**EXERCISE REQUIREMENTS**
In the material below, find each line that contains the word "yellow" and copy it.

=-=-=-=-=

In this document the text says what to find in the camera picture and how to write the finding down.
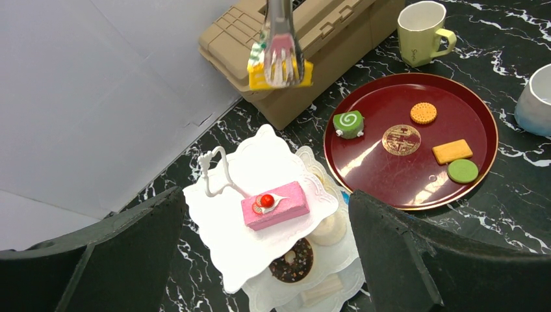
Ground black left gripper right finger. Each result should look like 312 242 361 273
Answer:
348 191 550 311

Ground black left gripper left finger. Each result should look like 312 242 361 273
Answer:
1 187 186 311

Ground white round cream puff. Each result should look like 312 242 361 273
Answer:
307 211 347 246

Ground blue sprinkled donut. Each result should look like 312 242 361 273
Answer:
341 191 350 205

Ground chocolate glazed donut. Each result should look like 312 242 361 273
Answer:
268 238 314 283

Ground red round tray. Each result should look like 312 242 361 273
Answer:
324 73 498 211

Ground pink cake with cherry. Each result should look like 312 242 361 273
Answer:
241 181 310 231

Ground white three-tier dessert stand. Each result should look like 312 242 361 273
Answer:
183 124 365 311

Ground green swirl roll cake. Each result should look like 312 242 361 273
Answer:
333 110 364 139

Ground yellow cake slice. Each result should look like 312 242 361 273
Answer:
247 29 314 90

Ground metal tongs with white handle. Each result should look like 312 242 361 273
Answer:
263 0 305 88

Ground green round macaron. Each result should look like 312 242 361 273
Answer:
447 159 479 184

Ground orange square cake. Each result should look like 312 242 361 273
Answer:
431 139 473 165

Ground orange round cookie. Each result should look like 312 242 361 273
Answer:
410 102 437 124

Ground white mug blue base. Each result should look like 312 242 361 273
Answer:
515 64 550 137

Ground pale green ceramic mug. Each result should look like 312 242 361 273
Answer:
398 1 457 68

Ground tan plastic toolbox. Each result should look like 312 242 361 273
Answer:
198 0 405 130

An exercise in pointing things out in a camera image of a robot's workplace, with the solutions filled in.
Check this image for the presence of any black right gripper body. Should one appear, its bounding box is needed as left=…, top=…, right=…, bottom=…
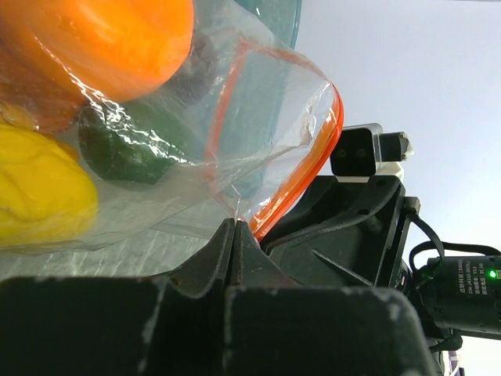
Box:
left=385, top=197, right=500, bottom=375

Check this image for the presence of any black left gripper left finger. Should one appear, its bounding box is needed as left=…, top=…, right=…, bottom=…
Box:
left=1, top=219, right=235, bottom=375

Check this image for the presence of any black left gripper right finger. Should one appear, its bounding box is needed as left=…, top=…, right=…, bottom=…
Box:
left=225, top=222, right=435, bottom=375

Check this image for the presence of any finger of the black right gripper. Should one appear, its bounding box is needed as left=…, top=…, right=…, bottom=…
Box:
left=260, top=176, right=405, bottom=287

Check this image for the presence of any yellow banana toy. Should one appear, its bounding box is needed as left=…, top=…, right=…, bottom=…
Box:
left=1, top=124, right=99, bottom=247

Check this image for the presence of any green lime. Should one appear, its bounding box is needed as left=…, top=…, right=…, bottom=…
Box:
left=76, top=100, right=194, bottom=185

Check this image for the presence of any clear zip top bag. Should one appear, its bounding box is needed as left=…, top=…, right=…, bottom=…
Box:
left=1, top=1, right=344, bottom=253

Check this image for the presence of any orange fruit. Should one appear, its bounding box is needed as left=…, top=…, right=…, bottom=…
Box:
left=1, top=1, right=194, bottom=102

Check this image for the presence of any orange pumpkin toy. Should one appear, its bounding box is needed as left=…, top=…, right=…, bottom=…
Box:
left=1, top=46, right=85, bottom=135

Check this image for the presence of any dark purple food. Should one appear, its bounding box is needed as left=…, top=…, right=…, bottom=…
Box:
left=165, top=31, right=218, bottom=106

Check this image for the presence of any golden ginger root toy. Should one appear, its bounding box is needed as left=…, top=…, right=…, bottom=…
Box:
left=1, top=100, right=36, bottom=130

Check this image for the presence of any teal transparent plastic container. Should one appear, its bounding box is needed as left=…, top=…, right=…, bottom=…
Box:
left=217, top=1, right=301, bottom=201

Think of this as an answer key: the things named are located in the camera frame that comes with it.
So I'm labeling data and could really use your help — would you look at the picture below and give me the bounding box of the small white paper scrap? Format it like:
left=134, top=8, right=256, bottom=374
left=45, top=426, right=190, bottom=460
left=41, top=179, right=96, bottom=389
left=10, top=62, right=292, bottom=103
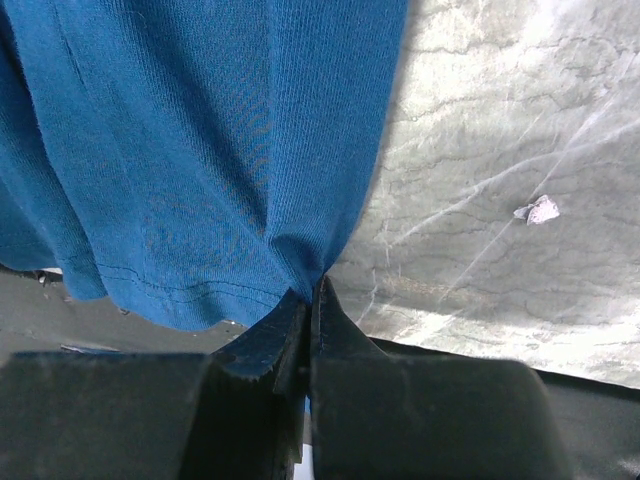
left=513, top=195, right=560, bottom=226

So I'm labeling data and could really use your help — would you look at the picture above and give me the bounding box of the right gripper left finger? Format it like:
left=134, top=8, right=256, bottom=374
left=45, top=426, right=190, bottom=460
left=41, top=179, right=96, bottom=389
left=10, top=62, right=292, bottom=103
left=1, top=293, right=306, bottom=479

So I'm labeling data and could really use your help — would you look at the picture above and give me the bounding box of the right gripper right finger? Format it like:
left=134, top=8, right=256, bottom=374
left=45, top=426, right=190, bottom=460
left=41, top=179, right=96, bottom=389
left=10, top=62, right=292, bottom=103
left=310, top=278, right=573, bottom=479

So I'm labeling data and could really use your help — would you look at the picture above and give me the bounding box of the blue mickey t shirt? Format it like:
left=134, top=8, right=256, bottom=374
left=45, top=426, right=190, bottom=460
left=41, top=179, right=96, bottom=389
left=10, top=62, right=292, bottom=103
left=1, top=1, right=408, bottom=331

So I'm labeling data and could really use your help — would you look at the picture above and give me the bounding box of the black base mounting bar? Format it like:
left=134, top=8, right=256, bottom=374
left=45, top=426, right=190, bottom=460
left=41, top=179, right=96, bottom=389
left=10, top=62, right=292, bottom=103
left=0, top=269, right=640, bottom=480

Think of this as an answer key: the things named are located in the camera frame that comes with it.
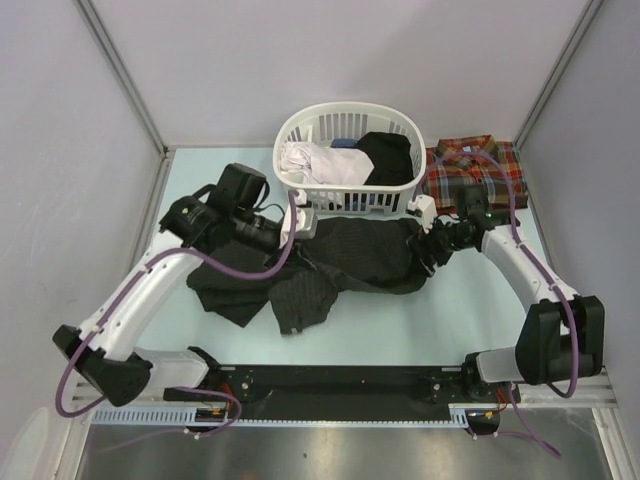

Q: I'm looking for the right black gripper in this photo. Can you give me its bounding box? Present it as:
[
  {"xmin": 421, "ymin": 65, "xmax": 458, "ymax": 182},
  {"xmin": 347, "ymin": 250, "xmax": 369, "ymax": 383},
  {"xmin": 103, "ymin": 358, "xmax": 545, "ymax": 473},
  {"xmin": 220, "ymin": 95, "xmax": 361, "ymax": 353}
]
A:
[{"xmin": 406, "ymin": 211, "xmax": 473, "ymax": 278}]

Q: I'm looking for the dark striped long sleeve shirt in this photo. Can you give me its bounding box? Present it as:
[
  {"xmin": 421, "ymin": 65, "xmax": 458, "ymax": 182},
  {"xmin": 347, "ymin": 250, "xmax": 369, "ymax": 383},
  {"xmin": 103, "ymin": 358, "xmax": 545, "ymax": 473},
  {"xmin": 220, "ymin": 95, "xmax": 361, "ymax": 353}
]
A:
[{"xmin": 186, "ymin": 217, "xmax": 427, "ymax": 336}]

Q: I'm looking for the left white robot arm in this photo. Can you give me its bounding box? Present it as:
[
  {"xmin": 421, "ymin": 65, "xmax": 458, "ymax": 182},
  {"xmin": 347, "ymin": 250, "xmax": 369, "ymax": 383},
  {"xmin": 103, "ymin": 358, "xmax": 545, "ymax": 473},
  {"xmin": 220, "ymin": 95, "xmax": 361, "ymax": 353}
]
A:
[{"xmin": 52, "ymin": 163, "xmax": 315, "ymax": 418}]

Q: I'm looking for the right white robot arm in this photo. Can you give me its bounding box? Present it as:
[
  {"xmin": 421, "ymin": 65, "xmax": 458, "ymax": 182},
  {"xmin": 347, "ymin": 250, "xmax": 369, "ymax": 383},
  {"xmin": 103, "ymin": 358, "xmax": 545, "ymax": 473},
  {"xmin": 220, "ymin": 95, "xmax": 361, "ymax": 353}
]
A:
[{"xmin": 407, "ymin": 186, "xmax": 605, "ymax": 401}]

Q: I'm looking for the white shirt in basket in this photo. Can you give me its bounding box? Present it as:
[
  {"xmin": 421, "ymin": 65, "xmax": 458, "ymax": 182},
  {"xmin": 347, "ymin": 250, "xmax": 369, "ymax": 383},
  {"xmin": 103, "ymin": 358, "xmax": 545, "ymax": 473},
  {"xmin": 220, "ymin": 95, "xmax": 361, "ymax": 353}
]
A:
[{"xmin": 276, "ymin": 142, "xmax": 374, "ymax": 186}]

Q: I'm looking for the black garment in basket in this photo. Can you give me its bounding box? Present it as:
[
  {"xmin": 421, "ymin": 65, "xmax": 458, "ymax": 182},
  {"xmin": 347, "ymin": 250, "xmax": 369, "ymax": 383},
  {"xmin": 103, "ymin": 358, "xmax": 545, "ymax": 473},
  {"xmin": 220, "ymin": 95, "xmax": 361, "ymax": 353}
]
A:
[{"xmin": 356, "ymin": 132, "xmax": 414, "ymax": 186}]

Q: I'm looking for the white plastic laundry basket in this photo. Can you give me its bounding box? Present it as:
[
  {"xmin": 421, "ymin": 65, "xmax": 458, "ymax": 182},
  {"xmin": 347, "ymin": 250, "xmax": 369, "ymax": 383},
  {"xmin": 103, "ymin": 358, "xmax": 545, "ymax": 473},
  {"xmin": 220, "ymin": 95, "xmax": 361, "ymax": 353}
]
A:
[{"xmin": 272, "ymin": 101, "xmax": 426, "ymax": 215}]

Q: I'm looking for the red plaid folded shirt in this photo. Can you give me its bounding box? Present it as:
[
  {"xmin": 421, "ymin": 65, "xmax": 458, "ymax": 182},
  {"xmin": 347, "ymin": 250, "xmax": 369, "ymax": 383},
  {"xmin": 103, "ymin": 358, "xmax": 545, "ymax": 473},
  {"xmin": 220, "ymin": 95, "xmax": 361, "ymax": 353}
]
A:
[{"xmin": 419, "ymin": 135, "xmax": 529, "ymax": 214}]

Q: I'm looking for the blue garment in basket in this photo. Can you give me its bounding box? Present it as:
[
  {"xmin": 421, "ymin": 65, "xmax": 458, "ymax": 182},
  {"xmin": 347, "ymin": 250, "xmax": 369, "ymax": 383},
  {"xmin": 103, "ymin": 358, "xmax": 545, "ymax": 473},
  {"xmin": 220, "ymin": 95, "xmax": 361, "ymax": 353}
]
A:
[{"xmin": 330, "ymin": 138, "xmax": 358, "ymax": 149}]

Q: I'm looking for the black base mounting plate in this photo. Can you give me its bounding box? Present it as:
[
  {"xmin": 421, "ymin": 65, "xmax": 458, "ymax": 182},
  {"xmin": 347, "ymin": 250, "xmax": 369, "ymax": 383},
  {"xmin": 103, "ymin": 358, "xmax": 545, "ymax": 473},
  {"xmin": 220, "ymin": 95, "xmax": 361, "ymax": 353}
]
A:
[{"xmin": 163, "ymin": 363, "xmax": 521, "ymax": 435}]

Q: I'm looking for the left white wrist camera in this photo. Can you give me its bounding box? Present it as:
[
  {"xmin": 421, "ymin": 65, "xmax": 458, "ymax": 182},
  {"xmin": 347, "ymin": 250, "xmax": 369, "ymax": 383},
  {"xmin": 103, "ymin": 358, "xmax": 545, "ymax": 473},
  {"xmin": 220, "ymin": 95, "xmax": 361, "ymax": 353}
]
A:
[{"xmin": 279, "ymin": 190, "xmax": 318, "ymax": 248}]

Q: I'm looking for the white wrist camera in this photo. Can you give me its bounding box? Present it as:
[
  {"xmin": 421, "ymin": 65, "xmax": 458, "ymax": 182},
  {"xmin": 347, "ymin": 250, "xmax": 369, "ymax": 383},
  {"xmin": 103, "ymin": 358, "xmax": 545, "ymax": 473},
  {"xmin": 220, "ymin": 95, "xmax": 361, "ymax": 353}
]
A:
[
  {"xmin": 407, "ymin": 194, "xmax": 438, "ymax": 233},
  {"xmin": 279, "ymin": 190, "xmax": 318, "ymax": 248}
]

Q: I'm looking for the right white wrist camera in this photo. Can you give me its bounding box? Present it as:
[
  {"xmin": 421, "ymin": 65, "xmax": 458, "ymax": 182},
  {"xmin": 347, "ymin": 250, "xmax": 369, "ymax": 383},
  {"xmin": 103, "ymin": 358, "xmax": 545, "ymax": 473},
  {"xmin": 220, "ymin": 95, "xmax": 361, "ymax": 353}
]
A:
[{"xmin": 407, "ymin": 194, "xmax": 438, "ymax": 233}]

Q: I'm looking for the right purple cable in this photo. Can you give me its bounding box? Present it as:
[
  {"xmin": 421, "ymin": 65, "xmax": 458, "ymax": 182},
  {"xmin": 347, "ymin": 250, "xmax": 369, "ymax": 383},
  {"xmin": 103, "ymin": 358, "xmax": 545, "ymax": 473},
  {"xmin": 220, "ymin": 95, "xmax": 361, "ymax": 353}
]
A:
[{"xmin": 424, "ymin": 150, "xmax": 584, "ymax": 399}]

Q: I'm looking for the purple cable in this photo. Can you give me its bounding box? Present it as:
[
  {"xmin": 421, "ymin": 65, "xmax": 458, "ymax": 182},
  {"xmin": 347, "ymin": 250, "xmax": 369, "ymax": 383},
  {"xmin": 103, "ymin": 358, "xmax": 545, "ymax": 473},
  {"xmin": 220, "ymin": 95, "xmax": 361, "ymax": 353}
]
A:
[
  {"xmin": 424, "ymin": 150, "xmax": 584, "ymax": 399},
  {"xmin": 54, "ymin": 189, "xmax": 304, "ymax": 419}
]

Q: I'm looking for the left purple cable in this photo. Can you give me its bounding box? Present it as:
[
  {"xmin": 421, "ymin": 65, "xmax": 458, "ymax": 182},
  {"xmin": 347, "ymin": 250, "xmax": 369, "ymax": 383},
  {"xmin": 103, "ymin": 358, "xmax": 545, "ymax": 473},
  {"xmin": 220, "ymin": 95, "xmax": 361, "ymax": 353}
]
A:
[{"xmin": 54, "ymin": 189, "xmax": 304, "ymax": 419}]

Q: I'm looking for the left aluminium corner post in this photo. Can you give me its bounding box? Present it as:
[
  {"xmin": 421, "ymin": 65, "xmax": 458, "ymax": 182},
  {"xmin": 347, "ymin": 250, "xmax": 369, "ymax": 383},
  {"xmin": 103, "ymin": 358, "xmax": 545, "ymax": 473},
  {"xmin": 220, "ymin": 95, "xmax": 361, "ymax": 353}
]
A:
[{"xmin": 73, "ymin": 0, "xmax": 169, "ymax": 157}]

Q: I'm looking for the aluminium corner post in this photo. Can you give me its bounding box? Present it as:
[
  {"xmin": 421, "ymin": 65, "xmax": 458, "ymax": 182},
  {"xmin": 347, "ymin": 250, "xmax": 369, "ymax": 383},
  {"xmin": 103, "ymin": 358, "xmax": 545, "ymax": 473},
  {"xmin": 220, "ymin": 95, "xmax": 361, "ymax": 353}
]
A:
[
  {"xmin": 514, "ymin": 0, "xmax": 604, "ymax": 147},
  {"xmin": 73, "ymin": 0, "xmax": 169, "ymax": 157}
]

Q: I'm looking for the white slotted cable duct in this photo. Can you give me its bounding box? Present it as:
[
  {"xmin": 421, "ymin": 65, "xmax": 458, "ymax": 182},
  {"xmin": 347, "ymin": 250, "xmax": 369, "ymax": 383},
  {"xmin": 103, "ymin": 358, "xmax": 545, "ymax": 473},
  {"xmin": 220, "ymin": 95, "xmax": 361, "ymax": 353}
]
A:
[{"xmin": 91, "ymin": 405, "xmax": 469, "ymax": 429}]

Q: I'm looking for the right aluminium corner post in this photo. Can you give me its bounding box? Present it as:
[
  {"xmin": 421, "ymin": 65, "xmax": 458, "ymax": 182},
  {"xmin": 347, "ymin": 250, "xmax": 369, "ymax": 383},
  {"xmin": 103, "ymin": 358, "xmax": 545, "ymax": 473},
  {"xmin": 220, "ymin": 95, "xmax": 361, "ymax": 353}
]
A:
[{"xmin": 514, "ymin": 0, "xmax": 604, "ymax": 147}]

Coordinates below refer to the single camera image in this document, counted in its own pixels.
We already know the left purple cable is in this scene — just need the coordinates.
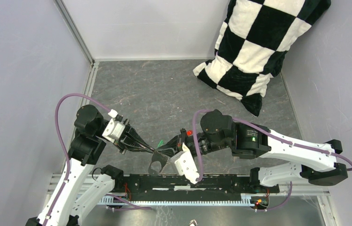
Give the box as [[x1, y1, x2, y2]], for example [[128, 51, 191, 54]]
[[40, 93, 114, 226]]

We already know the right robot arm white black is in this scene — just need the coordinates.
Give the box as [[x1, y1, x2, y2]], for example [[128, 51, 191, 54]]
[[156, 109, 349, 192]]

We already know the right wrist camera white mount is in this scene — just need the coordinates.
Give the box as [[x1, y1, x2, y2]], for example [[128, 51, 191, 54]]
[[170, 143, 200, 184]]

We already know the green capped key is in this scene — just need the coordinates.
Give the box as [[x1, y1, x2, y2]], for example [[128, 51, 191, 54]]
[[157, 140, 163, 148]]

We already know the aluminium corner frame post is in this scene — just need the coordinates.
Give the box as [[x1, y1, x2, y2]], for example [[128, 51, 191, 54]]
[[54, 0, 95, 65]]

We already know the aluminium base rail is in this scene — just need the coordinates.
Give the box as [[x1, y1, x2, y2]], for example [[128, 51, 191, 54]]
[[47, 174, 330, 196]]

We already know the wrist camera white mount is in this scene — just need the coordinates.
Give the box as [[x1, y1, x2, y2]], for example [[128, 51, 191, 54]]
[[170, 143, 200, 184], [102, 110, 125, 143]]

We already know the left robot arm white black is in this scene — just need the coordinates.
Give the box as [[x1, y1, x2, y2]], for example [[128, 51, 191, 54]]
[[26, 105, 154, 226]]

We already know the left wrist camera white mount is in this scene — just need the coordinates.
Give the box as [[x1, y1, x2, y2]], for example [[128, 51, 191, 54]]
[[102, 110, 125, 143]]

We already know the white toothed cable duct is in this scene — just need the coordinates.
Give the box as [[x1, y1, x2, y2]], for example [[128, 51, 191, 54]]
[[94, 194, 270, 207]]

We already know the black white checkered blanket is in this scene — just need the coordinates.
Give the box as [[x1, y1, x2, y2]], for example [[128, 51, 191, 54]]
[[193, 0, 331, 117]]

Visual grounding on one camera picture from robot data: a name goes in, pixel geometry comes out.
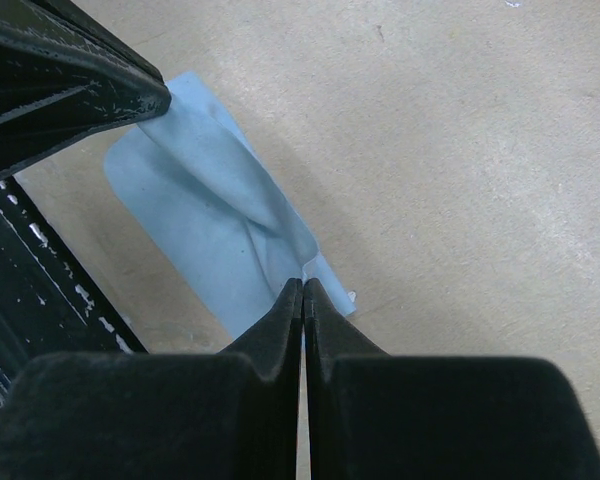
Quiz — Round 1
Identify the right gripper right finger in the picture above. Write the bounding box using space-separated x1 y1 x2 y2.
303 279 600 479

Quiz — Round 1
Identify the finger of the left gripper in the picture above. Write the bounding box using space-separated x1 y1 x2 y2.
0 1 171 181

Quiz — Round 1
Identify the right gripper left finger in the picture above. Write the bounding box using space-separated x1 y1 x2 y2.
0 279 303 479

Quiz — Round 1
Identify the blue tape patch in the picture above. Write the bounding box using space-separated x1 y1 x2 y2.
104 72 355 337

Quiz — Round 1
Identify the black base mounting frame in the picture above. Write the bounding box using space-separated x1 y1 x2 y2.
0 178 146 407

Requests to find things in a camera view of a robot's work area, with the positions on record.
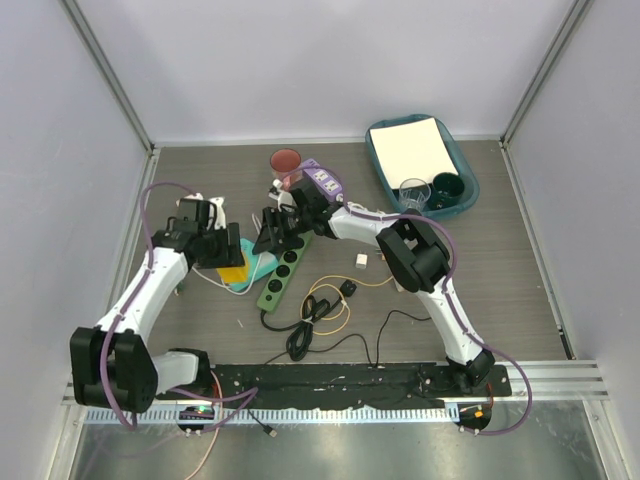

=-=-=-=-=

**RESPONSE**
Ground yellow cake slice. Each result should look like 312 242 361 273
Check this image for the presence of any yellow banana toy. Should one appear, its bounding box is needed as left=…, top=…, right=…, bottom=…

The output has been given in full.